Proposed research subject :
Frontier models have demonstrated rapid progress in producing correct Lean code, saturating existing Lean benchmarks of advanced problems in both the IMO and Putnam competitions, and can produce Fields Medal-level formalizations of research math. However, while Lean code that type checks might be reasonably declared "correct", for formalizations to be useful to humans we need to extend our assessment beyond mere correctness to code quality, such as concision, transparency, maintainability, human readability, elegance (e.g. “correct” abstractions), and execution efficiency. In this postdoc project, we aim to develop novel and multidimensional metrics of Lean code quality and establish new benchmarks and datasets to assess model performance. We believe that these benchmarks will expose new dimensions for improvement in frontier models, especially in long-horizon autoformalizations of modern research mathematics. Potential metrics include code complexity, code volume, style adherence and idiomatic expression, passing linter checks, elaboration time. Evaluation methods can combine multiple techniques: including static analysis, resource profiling, LLM-as-a-judge techniques, and optimally using feedback from human expert user studies. This project proposal fills a gap in the field because as frontier models generate increasingly correct Lean code, improving generated code quality to Mathlib standards becomes crucial to accelerate adoption in the mathematical community.

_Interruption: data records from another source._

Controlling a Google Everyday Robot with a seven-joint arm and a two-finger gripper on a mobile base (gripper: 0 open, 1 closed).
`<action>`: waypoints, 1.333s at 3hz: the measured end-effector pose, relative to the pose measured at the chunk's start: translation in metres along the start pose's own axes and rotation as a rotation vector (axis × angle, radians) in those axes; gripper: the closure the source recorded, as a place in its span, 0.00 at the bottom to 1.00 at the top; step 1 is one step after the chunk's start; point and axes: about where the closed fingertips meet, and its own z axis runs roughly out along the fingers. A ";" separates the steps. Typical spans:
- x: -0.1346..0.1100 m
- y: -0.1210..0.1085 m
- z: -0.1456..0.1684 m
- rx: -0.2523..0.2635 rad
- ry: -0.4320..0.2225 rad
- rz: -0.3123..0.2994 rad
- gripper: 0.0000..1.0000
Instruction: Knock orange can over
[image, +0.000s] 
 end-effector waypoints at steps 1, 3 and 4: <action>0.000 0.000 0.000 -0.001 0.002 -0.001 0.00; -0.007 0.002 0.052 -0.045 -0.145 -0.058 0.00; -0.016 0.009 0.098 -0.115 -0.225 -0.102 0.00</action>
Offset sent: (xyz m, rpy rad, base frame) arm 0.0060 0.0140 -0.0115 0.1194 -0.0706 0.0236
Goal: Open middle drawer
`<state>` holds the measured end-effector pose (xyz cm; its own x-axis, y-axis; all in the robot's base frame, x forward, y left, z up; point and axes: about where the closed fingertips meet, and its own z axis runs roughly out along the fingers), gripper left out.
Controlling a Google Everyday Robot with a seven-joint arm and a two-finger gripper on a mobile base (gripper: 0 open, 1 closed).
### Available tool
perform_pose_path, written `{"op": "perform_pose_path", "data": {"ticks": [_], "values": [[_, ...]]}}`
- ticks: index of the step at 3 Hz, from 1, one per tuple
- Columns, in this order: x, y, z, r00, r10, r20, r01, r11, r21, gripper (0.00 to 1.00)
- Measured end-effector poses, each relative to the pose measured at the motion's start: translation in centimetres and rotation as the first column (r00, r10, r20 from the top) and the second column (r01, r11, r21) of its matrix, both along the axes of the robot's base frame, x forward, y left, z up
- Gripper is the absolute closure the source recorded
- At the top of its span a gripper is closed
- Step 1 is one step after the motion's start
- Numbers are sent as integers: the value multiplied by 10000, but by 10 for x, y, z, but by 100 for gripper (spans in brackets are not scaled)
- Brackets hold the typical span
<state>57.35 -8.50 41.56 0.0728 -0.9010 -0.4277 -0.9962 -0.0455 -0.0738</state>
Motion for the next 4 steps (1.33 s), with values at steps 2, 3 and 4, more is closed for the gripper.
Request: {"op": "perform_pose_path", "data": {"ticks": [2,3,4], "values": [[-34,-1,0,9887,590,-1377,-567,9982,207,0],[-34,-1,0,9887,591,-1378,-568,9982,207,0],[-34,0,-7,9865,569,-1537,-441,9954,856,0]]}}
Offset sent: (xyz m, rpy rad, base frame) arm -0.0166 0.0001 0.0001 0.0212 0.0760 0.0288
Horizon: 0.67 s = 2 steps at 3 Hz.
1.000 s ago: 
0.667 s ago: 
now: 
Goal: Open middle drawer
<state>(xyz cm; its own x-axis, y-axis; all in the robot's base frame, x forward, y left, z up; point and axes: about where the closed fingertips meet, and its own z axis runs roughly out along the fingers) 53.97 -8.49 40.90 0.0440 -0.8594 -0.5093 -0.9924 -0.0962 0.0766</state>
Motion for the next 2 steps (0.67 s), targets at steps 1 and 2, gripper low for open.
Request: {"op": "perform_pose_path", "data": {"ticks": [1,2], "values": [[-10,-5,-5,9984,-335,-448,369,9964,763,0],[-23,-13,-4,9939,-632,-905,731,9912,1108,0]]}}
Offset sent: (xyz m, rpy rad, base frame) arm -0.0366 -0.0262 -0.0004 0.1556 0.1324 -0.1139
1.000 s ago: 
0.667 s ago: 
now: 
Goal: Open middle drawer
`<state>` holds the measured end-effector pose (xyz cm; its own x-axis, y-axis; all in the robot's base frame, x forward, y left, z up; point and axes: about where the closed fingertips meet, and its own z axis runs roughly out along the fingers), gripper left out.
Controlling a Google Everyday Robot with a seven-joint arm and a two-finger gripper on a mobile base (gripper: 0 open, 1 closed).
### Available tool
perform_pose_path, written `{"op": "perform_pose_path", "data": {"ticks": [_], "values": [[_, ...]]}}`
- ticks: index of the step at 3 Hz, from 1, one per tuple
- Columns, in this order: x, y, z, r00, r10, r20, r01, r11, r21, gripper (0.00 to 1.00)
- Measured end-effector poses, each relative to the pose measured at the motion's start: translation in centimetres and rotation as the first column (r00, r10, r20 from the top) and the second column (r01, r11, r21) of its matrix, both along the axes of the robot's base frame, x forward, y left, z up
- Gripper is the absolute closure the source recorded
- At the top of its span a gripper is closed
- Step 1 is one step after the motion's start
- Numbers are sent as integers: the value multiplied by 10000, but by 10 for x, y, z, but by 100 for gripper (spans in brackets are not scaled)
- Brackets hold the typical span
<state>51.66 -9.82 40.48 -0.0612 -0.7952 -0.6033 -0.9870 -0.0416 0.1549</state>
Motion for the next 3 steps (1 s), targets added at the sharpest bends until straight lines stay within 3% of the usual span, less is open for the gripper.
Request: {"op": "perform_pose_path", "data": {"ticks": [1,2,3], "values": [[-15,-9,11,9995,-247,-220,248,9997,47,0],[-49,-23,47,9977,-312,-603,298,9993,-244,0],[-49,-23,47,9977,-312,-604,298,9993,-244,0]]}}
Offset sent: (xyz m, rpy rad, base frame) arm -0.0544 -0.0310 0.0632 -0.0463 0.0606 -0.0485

By shifting the evaluation of autoformalization from a single-bit correctness check to a rich, multidimensional quality assessment, this project will:
- reveal underexplored weaknesses in current LLMs (e.g., long planning for abstraction),
- provide actionable training signals for future models by reinforcement learning,
- lower the barrier to adoption of AI-generated formalizations in mathematical research.
Responsibilities :
The person recruited is responsible for defining, implementing and validating a multidimensional suite of Lean‑code‑quality metrics and will take initiatives for creating benchmark datasets, integrating metric suites into continuous‑evaluation pipelines, and organising human studies to calibrate automated scores against expert judgement.
Steering/Management :
The person recruited will be in charge of leading the Lean Quality Benchmark work package, interacting with other project members and interested third-parties/partners labs, and possibly coordinating the contributions of interns.